Senior Associate – Regulatory Change Manager | Pfizer | Chennai

Job Description

Responsibilities:

Partnering with internal and external partners, the incumbent confirms the appropriate components required to support a CMC/Regional change in collaboration with the CMC/Regional Strategist and/or RCM Product Manager, confirm and/or establishes CMC/Regional content provision timelines, and subsequently project manages their delivery to the appropriate colleagues. In parallel the incumbent assumes responsibility to assure product compliance through timely and accurate maintenance of CMC/Regional product information in both CMC/DE change management systems and regulatory planning and document management systems.

CMC change management/Regional planning and compilation can take place over days, weeks or months from trigger to completion and will involve coordination with others regarding components and standards required for multiple Boards of Health. Multiple CMC/Regional change types at different stages may be managed in parallel, related to the product, dossier type or country assignments/requirements.

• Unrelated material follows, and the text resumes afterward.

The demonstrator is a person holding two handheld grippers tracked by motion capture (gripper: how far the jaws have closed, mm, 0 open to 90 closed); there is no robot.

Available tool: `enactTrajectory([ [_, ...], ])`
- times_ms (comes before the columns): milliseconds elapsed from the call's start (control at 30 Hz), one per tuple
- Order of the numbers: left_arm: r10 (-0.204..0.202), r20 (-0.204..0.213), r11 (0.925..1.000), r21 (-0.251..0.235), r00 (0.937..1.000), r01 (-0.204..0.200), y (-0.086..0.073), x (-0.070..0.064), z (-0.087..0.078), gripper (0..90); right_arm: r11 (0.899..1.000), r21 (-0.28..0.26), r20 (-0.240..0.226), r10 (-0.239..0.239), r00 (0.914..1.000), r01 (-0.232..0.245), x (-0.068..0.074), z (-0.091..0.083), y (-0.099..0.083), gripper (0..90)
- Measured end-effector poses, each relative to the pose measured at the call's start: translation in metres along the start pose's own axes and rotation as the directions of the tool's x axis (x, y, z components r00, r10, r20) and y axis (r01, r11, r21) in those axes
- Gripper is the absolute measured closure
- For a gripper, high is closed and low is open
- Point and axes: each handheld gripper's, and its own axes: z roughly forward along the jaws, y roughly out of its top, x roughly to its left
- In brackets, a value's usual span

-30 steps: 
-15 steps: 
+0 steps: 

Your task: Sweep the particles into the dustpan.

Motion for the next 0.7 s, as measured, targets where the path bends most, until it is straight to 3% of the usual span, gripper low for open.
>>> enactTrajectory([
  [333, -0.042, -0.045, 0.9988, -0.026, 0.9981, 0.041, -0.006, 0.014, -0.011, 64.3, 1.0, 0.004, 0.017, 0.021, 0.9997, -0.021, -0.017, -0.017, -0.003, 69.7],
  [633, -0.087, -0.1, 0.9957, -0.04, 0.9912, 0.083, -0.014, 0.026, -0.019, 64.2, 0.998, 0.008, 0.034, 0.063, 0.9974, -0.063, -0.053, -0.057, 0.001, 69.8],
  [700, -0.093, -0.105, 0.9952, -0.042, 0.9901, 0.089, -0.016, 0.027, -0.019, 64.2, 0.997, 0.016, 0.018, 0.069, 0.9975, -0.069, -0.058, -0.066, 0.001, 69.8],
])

• Works with colleagues from multiple regions in order to deliver CMC changes that meet the individual national requirements for which the CMC change leading to a BoH submission is targeted (Asia Pacific, Australia/New Zealand, Africa – Middle East, Europe, East Europe, Latin America and the United States) along with coordination activities for assigned products and/or at required CMC change management Process as appropriate.
• Enters and maintains critical regulatory information relating to assigned CMC change management activities within required systems and to required standards and timelines.
• Provide operational support within the RCM team to execute designated tasks associated with CMC/Regional colleagues.
• Accountable for delivering tasks with quality and timeliness as per applicable policy, SOP/Work Instructions, guidelines, or service level agreement.
• Adhere to the appropriate use of technical tools, through the use of working practices and QC/QA regimes, such that regulatory and internal compliance is preserved.
• Escalate, inform, and/or resolve any issues that may impact the timeline, quality, or compliance of submissions.

Qualifications:

Must-Have:

• Bachelor’s Degree in Pharmacy, Biotechnology, or Science background
• Proven 5+ years’ experience working within a tightly regulated environment.
• Relevant experience in electronic submissions build within the Pharmaceutical Industry
• Demonstrated coordination of activities in a highly regulated environment
• Demonstrated experience working in a challenging customer service environment.
• Knowledge of the drug development process
• In-depth understanding of systems and electronic technologies used to support submission and planning activities, as well as demonstrated experiences in process development and new technology implementation.
• Ability to successfully plan workload against competing priorities.
• Experience with CMC change management processes/systems and CMC CTD content is essential.
• Experience with eCTD publishing, especially Module 3, and workflow management tools
• Good knowledge of English, spoken and written
• Proven technical aptitude and ability to swiftly learn and apply processes, systems, and standards including electronic document maintenance (e.g., Word, Excel, Adobe, Documentum, dossier workflow tools) and other data management tools.